----- Extracted entries -----
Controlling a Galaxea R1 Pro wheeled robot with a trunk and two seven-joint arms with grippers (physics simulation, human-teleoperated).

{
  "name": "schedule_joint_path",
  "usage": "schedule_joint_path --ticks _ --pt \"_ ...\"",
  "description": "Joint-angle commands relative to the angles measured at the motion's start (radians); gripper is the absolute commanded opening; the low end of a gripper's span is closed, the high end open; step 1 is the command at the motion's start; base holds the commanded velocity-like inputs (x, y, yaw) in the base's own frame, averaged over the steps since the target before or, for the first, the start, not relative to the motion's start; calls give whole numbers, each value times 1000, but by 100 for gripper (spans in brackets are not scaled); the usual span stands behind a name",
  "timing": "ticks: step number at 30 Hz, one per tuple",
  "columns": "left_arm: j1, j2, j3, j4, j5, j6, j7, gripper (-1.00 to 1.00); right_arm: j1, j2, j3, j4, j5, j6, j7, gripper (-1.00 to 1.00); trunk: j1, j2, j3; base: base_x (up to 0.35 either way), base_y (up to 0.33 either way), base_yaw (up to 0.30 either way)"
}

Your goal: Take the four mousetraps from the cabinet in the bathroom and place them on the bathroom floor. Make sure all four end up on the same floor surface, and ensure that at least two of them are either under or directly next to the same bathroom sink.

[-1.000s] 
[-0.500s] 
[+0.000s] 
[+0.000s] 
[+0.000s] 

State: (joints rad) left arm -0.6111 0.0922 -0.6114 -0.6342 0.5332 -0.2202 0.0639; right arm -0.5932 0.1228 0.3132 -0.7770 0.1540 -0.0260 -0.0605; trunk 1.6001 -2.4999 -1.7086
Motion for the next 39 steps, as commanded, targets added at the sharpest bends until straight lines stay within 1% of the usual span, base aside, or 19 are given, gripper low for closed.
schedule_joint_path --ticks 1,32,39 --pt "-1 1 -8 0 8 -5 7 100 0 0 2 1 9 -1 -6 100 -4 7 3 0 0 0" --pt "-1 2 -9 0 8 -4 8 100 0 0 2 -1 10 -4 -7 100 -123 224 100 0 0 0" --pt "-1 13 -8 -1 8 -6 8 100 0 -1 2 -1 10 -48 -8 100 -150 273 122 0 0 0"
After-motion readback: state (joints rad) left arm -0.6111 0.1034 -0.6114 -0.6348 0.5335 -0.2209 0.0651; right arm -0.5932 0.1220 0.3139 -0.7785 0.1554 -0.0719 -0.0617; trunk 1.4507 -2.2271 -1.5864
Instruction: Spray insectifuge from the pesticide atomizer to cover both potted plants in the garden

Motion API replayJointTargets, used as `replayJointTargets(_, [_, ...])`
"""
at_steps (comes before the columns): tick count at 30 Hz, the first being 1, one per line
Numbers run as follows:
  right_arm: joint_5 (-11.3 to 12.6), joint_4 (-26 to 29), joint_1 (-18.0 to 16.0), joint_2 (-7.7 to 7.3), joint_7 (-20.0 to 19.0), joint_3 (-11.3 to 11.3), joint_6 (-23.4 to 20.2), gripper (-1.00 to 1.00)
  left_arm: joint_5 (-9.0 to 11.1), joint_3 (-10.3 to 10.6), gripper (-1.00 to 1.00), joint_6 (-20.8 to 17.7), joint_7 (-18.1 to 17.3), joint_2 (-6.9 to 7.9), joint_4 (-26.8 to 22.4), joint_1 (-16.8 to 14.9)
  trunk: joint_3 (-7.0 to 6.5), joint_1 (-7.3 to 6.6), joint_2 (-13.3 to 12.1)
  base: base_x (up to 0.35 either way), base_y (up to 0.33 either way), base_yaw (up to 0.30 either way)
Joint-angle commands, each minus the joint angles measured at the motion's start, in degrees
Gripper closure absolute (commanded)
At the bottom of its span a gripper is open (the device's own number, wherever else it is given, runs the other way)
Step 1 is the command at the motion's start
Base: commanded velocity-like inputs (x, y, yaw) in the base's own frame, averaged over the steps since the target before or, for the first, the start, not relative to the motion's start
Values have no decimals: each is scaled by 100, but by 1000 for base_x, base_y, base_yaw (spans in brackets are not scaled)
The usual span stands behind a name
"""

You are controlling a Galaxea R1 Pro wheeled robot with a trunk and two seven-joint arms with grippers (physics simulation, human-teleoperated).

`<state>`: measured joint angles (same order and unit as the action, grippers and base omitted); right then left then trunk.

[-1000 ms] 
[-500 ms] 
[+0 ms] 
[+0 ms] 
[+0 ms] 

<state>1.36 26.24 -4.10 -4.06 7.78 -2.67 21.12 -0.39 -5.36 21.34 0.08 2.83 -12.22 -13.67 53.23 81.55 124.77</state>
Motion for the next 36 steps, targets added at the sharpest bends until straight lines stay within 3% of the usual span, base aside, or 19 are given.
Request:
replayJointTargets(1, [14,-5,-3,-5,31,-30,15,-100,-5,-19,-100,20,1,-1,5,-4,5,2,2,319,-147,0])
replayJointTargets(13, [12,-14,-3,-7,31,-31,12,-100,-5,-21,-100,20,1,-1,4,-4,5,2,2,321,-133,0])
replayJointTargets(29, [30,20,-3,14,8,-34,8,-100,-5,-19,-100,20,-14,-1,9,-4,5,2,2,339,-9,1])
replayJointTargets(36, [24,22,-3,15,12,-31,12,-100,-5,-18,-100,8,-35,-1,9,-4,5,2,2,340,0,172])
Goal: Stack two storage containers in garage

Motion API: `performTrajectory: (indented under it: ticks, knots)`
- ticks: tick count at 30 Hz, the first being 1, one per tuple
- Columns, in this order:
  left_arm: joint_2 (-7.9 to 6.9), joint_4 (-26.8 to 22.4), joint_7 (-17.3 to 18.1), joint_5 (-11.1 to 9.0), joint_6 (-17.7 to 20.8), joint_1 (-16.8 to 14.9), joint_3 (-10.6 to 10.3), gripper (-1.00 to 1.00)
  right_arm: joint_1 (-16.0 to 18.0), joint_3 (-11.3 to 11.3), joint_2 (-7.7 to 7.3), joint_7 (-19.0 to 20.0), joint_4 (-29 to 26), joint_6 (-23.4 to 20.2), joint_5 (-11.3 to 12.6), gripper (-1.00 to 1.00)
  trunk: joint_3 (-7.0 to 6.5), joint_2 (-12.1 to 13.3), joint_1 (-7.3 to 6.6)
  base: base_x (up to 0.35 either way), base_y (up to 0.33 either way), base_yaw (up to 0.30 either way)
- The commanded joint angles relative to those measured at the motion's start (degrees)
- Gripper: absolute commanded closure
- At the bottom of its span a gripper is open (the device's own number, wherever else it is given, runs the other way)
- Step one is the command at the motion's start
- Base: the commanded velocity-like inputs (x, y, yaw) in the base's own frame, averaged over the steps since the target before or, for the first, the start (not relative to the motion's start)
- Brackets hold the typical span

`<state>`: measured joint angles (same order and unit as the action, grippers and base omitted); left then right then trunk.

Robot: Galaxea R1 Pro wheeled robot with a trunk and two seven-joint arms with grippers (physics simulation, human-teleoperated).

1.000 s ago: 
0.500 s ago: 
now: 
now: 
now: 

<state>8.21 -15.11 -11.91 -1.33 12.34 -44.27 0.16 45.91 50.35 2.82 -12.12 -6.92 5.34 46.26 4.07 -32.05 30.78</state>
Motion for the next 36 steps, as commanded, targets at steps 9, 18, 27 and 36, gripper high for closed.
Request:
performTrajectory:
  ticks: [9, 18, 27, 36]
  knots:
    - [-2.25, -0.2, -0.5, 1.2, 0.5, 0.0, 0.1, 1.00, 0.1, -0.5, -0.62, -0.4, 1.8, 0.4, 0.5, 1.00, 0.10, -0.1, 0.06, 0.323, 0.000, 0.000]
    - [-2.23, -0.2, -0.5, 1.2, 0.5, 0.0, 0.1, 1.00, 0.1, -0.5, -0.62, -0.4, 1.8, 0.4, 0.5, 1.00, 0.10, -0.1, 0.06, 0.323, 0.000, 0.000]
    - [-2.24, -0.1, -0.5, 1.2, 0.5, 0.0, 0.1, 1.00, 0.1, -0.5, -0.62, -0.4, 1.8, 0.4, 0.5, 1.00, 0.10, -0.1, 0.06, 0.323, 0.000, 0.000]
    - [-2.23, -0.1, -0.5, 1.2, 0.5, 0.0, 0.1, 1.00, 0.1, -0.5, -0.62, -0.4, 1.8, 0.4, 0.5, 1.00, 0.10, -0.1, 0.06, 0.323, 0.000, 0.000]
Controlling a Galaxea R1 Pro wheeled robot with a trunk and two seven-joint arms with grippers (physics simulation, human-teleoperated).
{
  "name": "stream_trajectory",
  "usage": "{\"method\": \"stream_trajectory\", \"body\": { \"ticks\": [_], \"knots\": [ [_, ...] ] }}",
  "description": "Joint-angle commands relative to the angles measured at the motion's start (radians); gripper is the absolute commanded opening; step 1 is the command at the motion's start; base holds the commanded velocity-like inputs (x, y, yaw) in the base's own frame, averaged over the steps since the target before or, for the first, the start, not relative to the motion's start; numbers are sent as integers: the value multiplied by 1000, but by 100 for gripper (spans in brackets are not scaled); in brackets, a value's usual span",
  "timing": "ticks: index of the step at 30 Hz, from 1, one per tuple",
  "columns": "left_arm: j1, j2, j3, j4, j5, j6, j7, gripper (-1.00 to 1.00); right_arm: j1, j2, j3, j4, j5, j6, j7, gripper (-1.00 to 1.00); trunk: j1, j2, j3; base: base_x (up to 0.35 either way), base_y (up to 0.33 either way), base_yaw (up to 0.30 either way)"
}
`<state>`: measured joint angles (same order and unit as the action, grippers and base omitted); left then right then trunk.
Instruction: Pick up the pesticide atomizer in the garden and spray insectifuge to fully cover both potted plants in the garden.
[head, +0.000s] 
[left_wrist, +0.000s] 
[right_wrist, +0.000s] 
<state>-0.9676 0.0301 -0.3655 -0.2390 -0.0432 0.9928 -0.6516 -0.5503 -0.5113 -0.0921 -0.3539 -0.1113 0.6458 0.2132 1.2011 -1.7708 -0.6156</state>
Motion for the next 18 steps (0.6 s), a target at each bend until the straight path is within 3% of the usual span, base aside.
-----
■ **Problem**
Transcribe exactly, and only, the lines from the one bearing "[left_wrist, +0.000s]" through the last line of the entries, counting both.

■ **Response area**
[left_wrist, +0.000s] 
[right_wrist, +0.000s] 
<state>-0.9676 0.0301 -0.3655 -0.2390 -0.0432 0.9928 -0.6516 -0.5503 -0.5113 -0.0921 -0.3539 -0.1113 0.6458 0.2132 1.2011 -1.7708 -0.6156</state>
Motion for the next 18 steps (0.6 s), a target at each bend until the straight path is within 3% of the usual span, base aside.

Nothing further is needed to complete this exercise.